Finding Wisdom Along America’s Lonely Roads
Late in the evening in back-road America you tend to pick the motels with cars parked in front. There’s nothing less appealing than an empty courtyard, with maybe Norman Bates waiting to greet you in the office. The all-night clerk at the Lincoln Motel (three cars out front) in Austin, Nev., who checked me in at 11:30 a few nights ago told me she was 81 and working two part-time jobs to help pay her heating bills because she couldn’t make it on Social Security.
She imparted this information without self-pity, saying that business last fall had been brisk. The 57 motel beds available in the old mining town had been filled with crews laying fiber-optic cable, which in the case of Austin meant putting it 20 feet under the graveyard.
Earlier that day, driving from Utah through the Great Basin along U.S. 50, billed as “the loneliest road,” I’d seen these cables sticking out of the ground on the outskirts of Ely.
So we can run fiber-optic cable through the Western deserts but not put enough money in the hands of 81-year-olds so they don’t have to pull all-night shifts clerking in motels. What else is new?
People who drive or lecture their way through the American interior usually notice that you can have rational conversations with people about the Middle East, about George W. Bush and other topics certain to arouse unreasoning passion among sophisticates on either coast.

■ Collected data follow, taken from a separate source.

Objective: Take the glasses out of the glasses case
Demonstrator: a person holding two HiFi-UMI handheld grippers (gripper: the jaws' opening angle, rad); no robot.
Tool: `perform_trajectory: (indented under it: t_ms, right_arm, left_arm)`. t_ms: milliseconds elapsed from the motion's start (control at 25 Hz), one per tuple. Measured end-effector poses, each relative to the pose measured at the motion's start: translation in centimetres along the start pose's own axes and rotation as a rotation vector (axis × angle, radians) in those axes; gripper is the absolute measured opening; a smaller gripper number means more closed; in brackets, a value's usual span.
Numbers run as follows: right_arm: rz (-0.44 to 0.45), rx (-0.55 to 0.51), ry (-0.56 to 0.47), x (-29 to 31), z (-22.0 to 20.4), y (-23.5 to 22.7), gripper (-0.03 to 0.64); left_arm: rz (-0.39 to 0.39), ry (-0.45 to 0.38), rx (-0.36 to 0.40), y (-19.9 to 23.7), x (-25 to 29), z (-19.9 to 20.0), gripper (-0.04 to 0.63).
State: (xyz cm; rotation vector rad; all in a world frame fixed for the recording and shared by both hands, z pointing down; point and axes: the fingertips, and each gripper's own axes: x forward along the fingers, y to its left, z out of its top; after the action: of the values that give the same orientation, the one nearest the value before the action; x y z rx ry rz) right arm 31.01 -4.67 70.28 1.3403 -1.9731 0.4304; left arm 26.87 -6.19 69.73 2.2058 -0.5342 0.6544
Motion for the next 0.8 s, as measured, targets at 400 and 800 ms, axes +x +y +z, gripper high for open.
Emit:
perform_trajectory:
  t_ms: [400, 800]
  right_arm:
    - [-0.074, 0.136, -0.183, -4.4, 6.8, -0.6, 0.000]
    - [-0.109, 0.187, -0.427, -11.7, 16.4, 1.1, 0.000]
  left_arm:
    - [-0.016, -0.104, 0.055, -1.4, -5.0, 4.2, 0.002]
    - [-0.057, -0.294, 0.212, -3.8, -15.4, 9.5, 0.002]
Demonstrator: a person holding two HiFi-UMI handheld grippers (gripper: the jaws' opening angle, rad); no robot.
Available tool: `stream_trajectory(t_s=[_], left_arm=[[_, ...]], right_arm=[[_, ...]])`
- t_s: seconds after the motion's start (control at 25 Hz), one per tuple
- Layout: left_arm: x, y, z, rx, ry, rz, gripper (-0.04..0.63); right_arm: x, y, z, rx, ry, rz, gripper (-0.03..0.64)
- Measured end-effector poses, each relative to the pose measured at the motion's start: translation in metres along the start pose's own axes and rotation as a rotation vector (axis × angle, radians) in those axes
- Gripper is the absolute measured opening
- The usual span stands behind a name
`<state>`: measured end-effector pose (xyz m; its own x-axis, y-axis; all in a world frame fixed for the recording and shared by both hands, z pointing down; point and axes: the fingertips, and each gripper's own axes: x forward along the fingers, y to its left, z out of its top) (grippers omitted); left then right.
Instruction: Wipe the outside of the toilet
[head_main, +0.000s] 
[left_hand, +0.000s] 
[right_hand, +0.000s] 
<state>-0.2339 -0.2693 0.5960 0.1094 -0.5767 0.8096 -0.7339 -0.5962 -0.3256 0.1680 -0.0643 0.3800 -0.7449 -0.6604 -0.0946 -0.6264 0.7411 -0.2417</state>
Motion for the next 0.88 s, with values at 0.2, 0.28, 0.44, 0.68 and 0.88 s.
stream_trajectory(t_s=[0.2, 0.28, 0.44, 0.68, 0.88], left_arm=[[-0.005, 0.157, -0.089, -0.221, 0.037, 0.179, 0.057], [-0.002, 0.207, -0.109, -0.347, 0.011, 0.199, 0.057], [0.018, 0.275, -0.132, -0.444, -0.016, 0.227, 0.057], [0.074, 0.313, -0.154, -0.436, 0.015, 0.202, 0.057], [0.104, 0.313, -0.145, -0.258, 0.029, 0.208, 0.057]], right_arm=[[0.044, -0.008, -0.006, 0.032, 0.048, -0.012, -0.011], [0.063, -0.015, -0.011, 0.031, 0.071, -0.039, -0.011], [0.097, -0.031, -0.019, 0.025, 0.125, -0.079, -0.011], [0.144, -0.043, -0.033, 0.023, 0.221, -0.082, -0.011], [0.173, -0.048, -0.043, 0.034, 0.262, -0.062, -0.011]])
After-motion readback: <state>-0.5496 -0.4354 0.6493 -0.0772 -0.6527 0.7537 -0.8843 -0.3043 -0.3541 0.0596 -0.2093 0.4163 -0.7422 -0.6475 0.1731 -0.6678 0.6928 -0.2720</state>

Newsman and commentator Robert Fisk describes this experience in a recent piece for the Independent in Britain. Fisk claims on the basis of a sympathetic hearing for his Mideast analyses--unsparing of Ariel Sharon’s current rampages--on campuses in Iowa and elsewhere in the Midwest that things are changing in Middle America.
After 25 years of zigzagging my way across the States I can’t say I agree. It’s always been like that. Even though polls purport to establish that 90% of Middle Americans claim to have had personal exchanges with Jesus and reckon George W. to be the reincarnation of Abe Lincoln, the reality is otherwise.
Some attitudes do change. White people are more afraid of cops than they used to be. A good old boy in South Carolina, whom I’ve known for a quarter of a century, was a proud special constable in the early 1980s. These days if a police cruiser passes him, he’ll turn off at the next intersection. The reason? A few years ago a couple of state cops stopped him late at night, frisked him and accused him of being drunk.
This profoundly religious Baptist told them truthfully he’d never consumed alcohol in his life. Then they said he must be a drug dealer. He reckons the only reason they didn’t plant cocaine in his car was that he told them to check him out with the local police chief, an old friend.
I know from the stats that a lot of Americans are poor. So why am I often the only fellow on the road or in town in an old car, aside from some of the Mexican field workers in California for whom such cars are home? Most everyone seems to be in a late-model pickup or a nice new Honda Civic. I know, I know. The poor are out there, lots of them, but the whole place just doesn’t seem to feel as poor as it often did in the early ‘90s in the Senior Bush recession. You could drive through towns that felt like graveyards, with no prospect of fiber-optic cable running under them.
Take Grants on Interstate 40 in New Mexico, which became the nation’s self-proclaimed “uranium capital” in the 1950s after Paddy Martinez heard descriptions of what uranium ore looked like and led the mining prospectors to the yellow rocks he’d been looking at through the years. The mines closed and I recall from the early 1980s Grants looking sadly becalmed, with its Uranium Cafe and souvenir motels from the great days of Route 66.
Well, nostalgia is still strong in Grants, but aside from the Lee Ranch coal mine, the juice in Grants’ economy now comes in large part from three prisons, one federal, one state and one private.
As I was driving through Lake Valley in eastern Nevada along Highway 93, listening to the radio, I thought, “Why not relocate the whole West Bank to this bit of Nevada where the Palestinians could have their state at last, financed by a modest tax on the gambling industry.” The spaces are so vast you wouldn’t even need a fence. Then reality returned in the form of the usual sign heralding a prison ‘round the next bend.
West along U.S. 50 from Austin, I came to Grimes’ Point, the site of fine petroglyphs. A sign informed me that “the act of making a petroglyph was a ritual performed by a group leader. Evidence suggests that there existed a powerful taboo against doodling.”
Some things never change. On the other hand, they do.